§ **What you need to do**:
What is needed is a word-for-word copy of the lines below from the one with "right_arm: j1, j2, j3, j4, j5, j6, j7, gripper" through the one with "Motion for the", both included, with every picture left out.
-=-=-
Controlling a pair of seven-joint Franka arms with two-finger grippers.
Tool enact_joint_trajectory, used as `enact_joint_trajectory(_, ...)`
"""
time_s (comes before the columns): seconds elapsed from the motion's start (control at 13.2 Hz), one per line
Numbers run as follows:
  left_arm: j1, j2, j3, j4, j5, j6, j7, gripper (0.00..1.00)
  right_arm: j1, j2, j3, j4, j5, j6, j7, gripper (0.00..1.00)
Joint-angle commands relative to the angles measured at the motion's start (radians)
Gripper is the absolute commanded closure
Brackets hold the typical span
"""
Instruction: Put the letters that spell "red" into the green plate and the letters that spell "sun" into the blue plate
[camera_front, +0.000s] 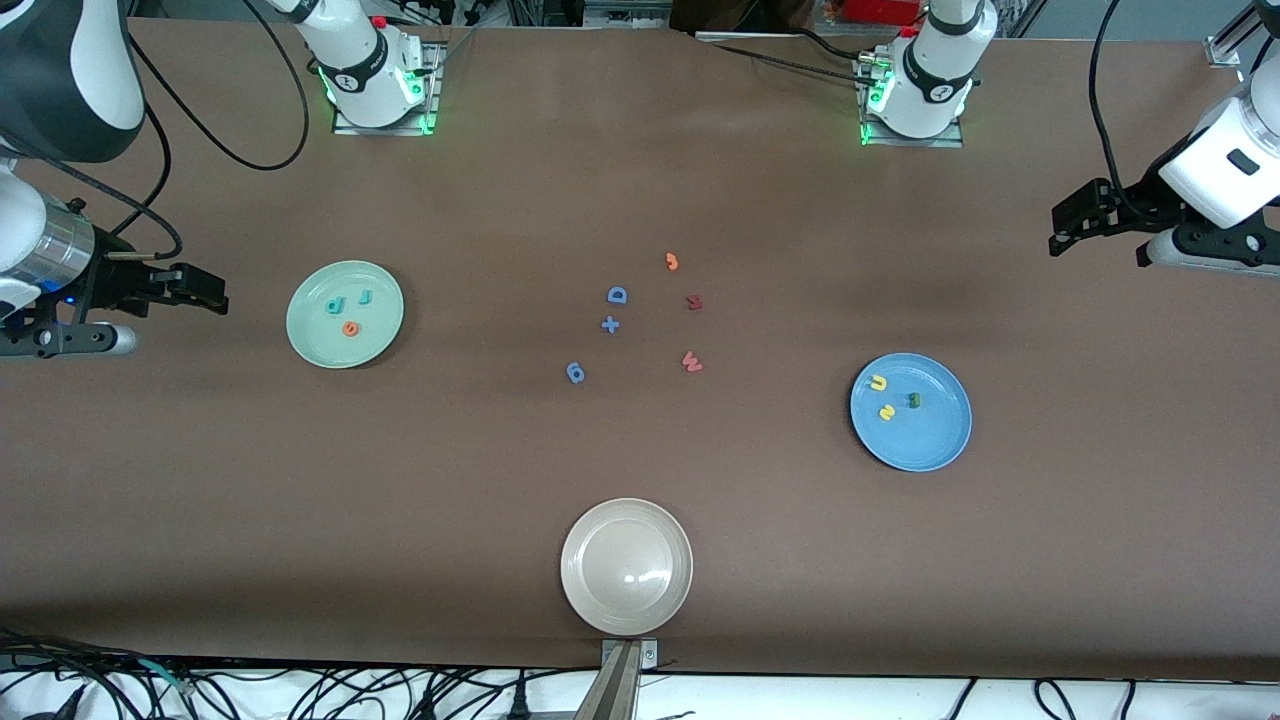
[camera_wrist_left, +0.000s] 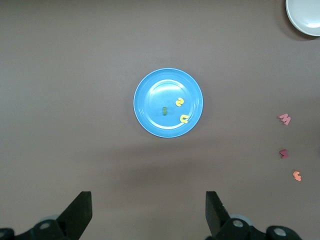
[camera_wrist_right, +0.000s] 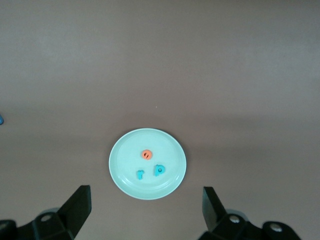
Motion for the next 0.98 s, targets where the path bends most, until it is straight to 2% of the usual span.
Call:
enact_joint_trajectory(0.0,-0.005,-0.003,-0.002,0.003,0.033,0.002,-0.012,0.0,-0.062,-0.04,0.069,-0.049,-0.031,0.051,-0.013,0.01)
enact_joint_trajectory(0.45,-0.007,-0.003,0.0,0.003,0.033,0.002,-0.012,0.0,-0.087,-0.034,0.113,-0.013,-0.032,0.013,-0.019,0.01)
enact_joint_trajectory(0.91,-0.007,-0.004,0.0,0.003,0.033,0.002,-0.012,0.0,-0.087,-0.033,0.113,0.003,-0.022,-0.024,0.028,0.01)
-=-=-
§ **Worked solution**:
  right_arm: j1, j2, j3, j4, j5, j6, j7, gripper (0.00..1.00)
Joint-angle commands relative to the angles measured at the motion's start (radians)
Gripper is the absolute commanded closure
Brackets hold the typical span
"""
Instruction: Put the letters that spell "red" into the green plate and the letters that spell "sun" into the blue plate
[camera_front, +0.000s] 
[camera_wrist_left, +0.000s] 
[camera_wrist_right, +0.000s] 
Motion for the next 0.98 s, targets where the path bends most, until it is straight to 2% of the usual span.

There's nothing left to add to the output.